Directions for this task:
What should you transcribe? Every line from the top of the records below through the line with "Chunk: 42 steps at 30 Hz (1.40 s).", exactly, and no pictures.
╭─ Data for this task
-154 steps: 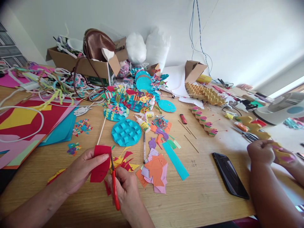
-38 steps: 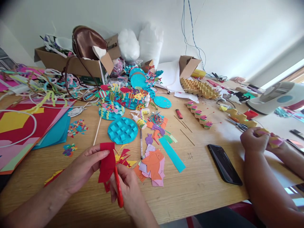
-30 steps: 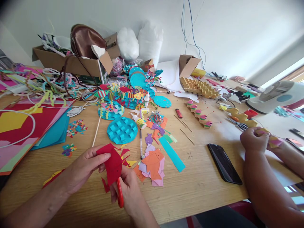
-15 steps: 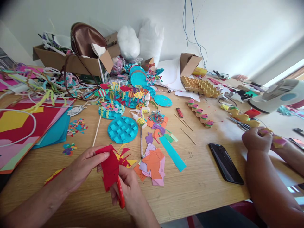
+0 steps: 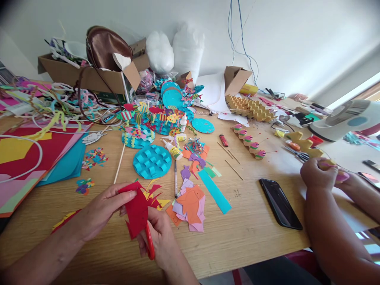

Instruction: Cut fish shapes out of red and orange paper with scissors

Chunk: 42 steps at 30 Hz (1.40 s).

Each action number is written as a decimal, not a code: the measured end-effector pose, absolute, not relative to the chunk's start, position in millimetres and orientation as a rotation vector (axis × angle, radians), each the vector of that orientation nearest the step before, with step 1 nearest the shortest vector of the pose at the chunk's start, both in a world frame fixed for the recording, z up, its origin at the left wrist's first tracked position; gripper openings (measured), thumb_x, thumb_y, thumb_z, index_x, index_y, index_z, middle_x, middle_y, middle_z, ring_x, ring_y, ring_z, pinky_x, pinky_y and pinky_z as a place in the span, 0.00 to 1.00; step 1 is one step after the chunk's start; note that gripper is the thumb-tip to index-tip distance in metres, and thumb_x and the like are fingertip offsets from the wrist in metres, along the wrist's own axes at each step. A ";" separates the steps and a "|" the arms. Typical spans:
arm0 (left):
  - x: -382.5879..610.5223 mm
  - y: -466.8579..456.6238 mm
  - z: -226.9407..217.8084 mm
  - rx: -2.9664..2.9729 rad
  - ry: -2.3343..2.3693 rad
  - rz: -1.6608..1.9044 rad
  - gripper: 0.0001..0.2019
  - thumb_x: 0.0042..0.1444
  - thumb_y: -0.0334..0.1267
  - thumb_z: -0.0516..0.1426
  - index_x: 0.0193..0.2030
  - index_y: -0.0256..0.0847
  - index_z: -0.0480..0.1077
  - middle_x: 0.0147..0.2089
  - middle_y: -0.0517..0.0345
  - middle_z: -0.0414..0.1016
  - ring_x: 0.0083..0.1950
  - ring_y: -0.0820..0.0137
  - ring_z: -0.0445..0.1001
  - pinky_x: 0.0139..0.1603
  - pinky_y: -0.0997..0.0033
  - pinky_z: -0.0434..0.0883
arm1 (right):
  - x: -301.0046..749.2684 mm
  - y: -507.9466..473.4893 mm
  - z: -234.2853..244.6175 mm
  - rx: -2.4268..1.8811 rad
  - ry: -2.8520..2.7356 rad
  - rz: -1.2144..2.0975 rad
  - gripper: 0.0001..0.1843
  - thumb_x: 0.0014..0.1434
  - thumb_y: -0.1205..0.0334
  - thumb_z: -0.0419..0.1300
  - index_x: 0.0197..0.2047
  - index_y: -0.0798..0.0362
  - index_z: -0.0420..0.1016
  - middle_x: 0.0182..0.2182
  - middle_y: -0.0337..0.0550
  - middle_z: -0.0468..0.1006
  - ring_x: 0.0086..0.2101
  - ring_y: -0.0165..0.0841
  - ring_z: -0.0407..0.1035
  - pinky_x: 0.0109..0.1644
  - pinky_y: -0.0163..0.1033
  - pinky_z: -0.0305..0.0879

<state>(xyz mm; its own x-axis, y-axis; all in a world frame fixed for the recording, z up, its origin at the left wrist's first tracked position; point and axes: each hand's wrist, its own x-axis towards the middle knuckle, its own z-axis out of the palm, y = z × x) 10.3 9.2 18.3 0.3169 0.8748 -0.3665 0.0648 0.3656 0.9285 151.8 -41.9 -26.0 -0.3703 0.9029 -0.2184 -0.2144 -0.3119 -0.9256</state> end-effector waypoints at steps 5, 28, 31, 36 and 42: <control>12.2 9.8 18.0 1.081 1.116 0.700 0.11 0.49 0.45 0.55 0.23 0.40 0.66 0.19 0.67 0.60 0.23 0.75 0.54 0.23 0.75 0.55 | 150.7 -44.4 -32.4 -1.002 -1.045 1.756 0.32 0.51 0.30 0.54 0.24 0.54 0.70 0.12 0.31 0.59 0.12 0.22 0.50 0.15 0.28 0.47; 16.8 8.3 17.7 1.039 1.168 0.744 0.10 0.49 0.45 0.57 0.31 0.41 0.73 0.23 0.64 0.70 0.27 0.72 0.64 0.27 0.76 0.62 | 151.3 -44.4 -33.0 -1.043 -1.057 1.725 0.32 0.56 0.33 0.52 0.26 0.57 0.73 0.11 0.31 0.60 0.12 0.21 0.52 0.15 0.27 0.47; 15.8 7.8 18.5 1.036 1.165 0.745 0.10 0.48 0.44 0.57 0.29 0.41 0.73 0.22 0.65 0.68 0.26 0.73 0.63 0.27 0.76 0.62 | 151.8 -43.7 -31.5 -1.012 -1.088 1.725 0.32 0.56 0.34 0.51 0.27 0.57 0.74 0.11 0.31 0.59 0.12 0.21 0.51 0.15 0.27 0.47; 9.7 5.4 12.1 1.070 1.130 0.750 0.10 0.51 0.43 0.57 0.34 0.42 0.75 0.25 0.64 0.72 0.28 0.73 0.64 0.28 0.77 0.62 | 151.2 -43.2 -29.1 -0.993 -1.066 1.752 0.32 0.56 0.33 0.52 0.28 0.58 0.75 0.12 0.30 0.58 0.12 0.20 0.50 0.16 0.27 0.48; 4.2 4.7 0.3 1.095 1.108 0.767 0.10 0.55 0.45 0.56 0.36 0.44 0.75 0.26 0.65 0.72 0.29 0.73 0.64 0.31 0.77 0.63 | 151.0 -42.0 -24.0 -1.022 -1.079 1.764 0.35 0.52 0.30 0.53 0.26 0.59 0.74 0.11 0.30 0.58 0.11 0.20 0.50 0.14 0.26 0.45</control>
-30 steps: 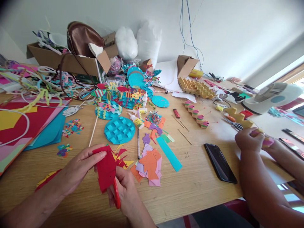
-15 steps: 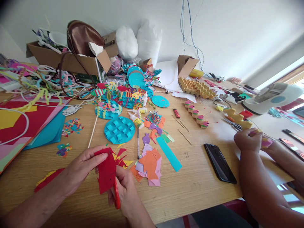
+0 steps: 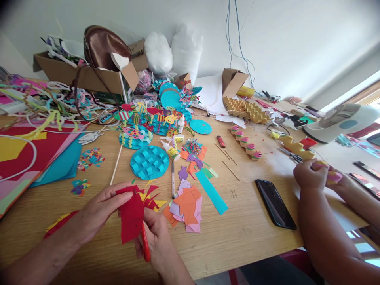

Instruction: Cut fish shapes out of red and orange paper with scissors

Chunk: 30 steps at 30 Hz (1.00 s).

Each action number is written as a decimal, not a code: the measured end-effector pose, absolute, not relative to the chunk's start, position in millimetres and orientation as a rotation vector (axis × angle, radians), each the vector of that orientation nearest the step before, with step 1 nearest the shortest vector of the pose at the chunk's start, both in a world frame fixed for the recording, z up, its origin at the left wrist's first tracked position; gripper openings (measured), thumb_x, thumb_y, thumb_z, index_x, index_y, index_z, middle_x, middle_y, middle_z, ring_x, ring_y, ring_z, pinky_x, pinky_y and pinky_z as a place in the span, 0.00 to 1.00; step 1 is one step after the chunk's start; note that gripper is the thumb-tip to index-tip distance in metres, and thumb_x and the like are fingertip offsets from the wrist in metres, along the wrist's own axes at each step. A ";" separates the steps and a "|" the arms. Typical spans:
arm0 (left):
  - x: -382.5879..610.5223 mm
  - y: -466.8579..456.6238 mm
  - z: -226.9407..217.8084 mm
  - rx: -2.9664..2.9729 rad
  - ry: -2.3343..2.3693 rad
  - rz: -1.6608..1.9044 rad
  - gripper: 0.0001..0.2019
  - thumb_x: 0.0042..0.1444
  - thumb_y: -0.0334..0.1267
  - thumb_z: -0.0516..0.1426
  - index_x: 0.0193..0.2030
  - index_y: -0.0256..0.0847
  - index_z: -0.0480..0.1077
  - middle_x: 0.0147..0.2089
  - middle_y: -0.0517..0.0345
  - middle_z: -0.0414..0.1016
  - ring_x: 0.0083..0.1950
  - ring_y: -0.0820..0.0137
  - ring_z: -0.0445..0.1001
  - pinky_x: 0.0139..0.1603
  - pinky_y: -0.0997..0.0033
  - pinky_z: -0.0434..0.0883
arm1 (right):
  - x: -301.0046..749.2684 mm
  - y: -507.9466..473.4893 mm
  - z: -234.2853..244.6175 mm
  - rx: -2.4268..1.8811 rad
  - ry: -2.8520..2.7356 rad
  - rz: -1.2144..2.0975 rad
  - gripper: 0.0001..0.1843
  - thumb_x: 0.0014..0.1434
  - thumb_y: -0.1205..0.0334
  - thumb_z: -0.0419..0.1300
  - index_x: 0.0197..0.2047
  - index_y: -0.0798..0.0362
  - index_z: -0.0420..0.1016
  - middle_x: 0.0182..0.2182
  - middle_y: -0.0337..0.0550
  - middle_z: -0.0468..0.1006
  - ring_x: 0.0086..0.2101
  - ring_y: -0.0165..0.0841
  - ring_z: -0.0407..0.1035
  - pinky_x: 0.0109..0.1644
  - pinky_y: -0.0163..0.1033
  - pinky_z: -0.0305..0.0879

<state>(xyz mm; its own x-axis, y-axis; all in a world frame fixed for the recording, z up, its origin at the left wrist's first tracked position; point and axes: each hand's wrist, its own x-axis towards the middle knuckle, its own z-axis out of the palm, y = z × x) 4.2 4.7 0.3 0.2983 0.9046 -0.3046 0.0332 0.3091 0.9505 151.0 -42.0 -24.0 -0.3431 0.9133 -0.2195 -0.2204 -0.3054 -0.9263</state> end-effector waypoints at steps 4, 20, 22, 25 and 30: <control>5.8 5.6 4.3 1.090 1.093 0.738 0.10 0.53 0.45 0.56 0.33 0.42 0.74 0.25 0.65 0.71 0.28 0.73 0.63 0.29 0.77 0.62 | 151.2 -41.7 -23.5 -1.074 -1.134 1.722 0.31 0.55 0.35 0.54 0.26 0.58 0.74 0.11 0.30 0.58 0.11 0.20 0.50 0.14 0.26 0.45; 2.2 7.7 16.0 1.082 1.128 0.611 0.12 0.48 0.47 0.57 0.24 0.41 0.71 0.24 0.62 0.71 0.28 0.71 0.65 0.29 0.74 0.64 | 152.4 -43.4 -25.1 -1.105 -1.165 1.709 0.29 0.55 0.33 0.51 0.22 0.53 0.60 0.12 0.30 0.57 0.12 0.21 0.49 0.14 0.27 0.45; 0.6 8.4 15.6 1.075 1.119 0.590 0.12 0.49 0.47 0.57 0.25 0.41 0.72 0.24 0.63 0.70 0.27 0.71 0.65 0.28 0.74 0.63 | 152.4 -43.6 -26.4 -1.098 -1.161 1.716 0.29 0.56 0.34 0.51 0.22 0.52 0.59 0.12 0.29 0.56 0.12 0.21 0.49 0.14 0.27 0.45; -0.5 10.2 18.1 1.065 1.078 0.552 0.11 0.49 0.45 0.57 0.27 0.40 0.73 0.23 0.63 0.69 0.28 0.71 0.66 0.30 0.73 0.64 | 152.6 -44.0 -27.6 -1.092 -1.164 1.726 0.28 0.57 0.36 0.51 0.21 0.52 0.57 0.12 0.29 0.55 0.12 0.21 0.49 0.14 0.27 0.45; -2.3 12.9 24.0 1.049 1.086 0.512 0.10 0.48 0.43 0.57 0.30 0.40 0.74 0.24 0.63 0.71 0.27 0.72 0.67 0.32 0.73 0.65 | 153.6 -44.9 -27.9 -1.089 -1.173 1.740 0.28 0.57 0.36 0.52 0.21 0.52 0.57 0.11 0.28 0.56 0.11 0.20 0.49 0.14 0.28 0.43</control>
<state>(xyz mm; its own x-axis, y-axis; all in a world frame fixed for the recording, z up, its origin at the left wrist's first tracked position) -2.3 12.9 24.0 0.4199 0.7797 -0.4644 0.1376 0.4511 0.8818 153.6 -44.9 -27.9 -0.3491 0.9078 -0.2324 -0.1250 -0.2909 -0.9485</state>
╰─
Response for this exercise:
-154 steps: 
-38 steps: 
-30 steps: 
-15 steps: 
+0 steps: 

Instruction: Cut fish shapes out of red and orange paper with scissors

Chunk: 42 steps at 30 Hz (1.40 s).

What the exercise required has been answered in full.